=== What the task asks ===
The lines to return run from the one containing "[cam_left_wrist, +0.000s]" through the end of the material; give them exactly and leave out the pictures.

┌──

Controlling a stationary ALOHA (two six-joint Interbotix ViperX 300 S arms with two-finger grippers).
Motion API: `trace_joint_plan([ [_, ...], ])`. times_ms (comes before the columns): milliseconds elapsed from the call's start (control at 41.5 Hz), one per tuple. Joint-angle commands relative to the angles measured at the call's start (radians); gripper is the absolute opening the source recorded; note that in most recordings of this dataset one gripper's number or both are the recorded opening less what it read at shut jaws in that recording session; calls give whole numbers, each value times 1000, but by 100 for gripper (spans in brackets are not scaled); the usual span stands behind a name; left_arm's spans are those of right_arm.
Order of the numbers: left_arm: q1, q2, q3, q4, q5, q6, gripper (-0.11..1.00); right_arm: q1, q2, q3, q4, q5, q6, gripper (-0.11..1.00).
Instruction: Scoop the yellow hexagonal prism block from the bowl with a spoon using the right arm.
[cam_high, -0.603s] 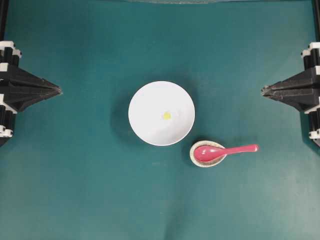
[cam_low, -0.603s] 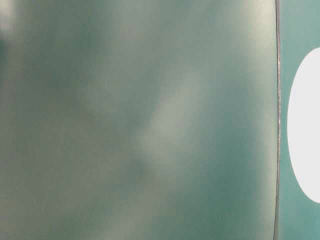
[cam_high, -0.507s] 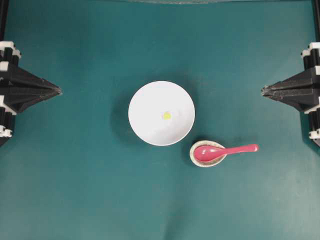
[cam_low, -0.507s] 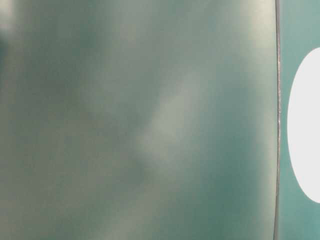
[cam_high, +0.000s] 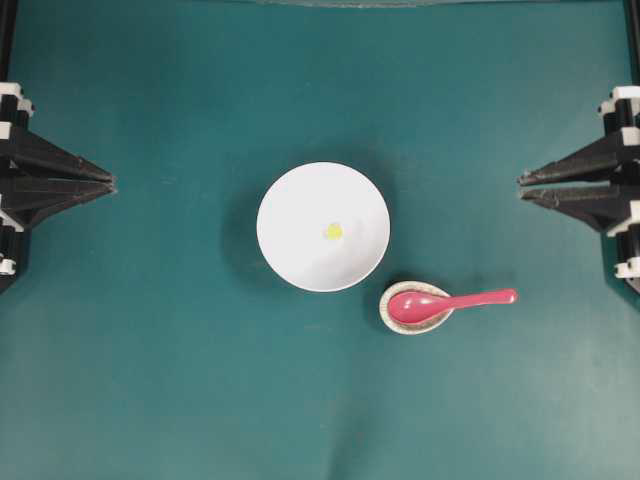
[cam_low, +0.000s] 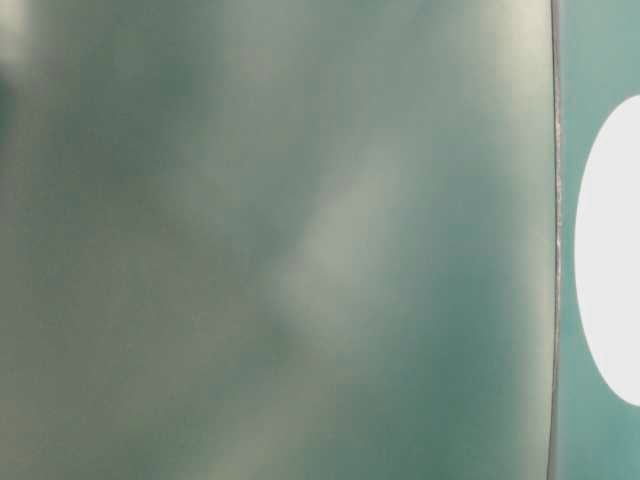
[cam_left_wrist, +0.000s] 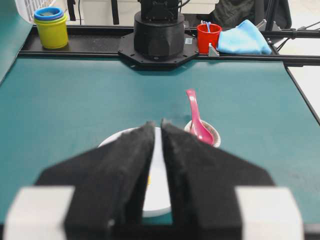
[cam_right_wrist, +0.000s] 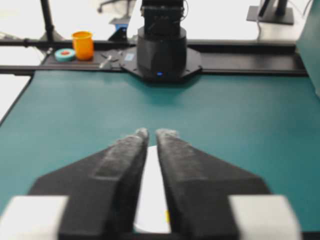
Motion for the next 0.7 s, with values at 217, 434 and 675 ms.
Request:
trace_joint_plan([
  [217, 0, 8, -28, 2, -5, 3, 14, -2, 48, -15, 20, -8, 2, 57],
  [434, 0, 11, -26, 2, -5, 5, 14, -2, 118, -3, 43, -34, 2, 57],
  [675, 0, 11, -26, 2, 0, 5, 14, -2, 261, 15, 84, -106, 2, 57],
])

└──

=== Your solution ===
[cam_left_wrist, +0.000s] 
[cam_right_wrist, +0.000s] 
Motion for the next 0.7 s, with values at 217, 434 and 675 ms.
Request:
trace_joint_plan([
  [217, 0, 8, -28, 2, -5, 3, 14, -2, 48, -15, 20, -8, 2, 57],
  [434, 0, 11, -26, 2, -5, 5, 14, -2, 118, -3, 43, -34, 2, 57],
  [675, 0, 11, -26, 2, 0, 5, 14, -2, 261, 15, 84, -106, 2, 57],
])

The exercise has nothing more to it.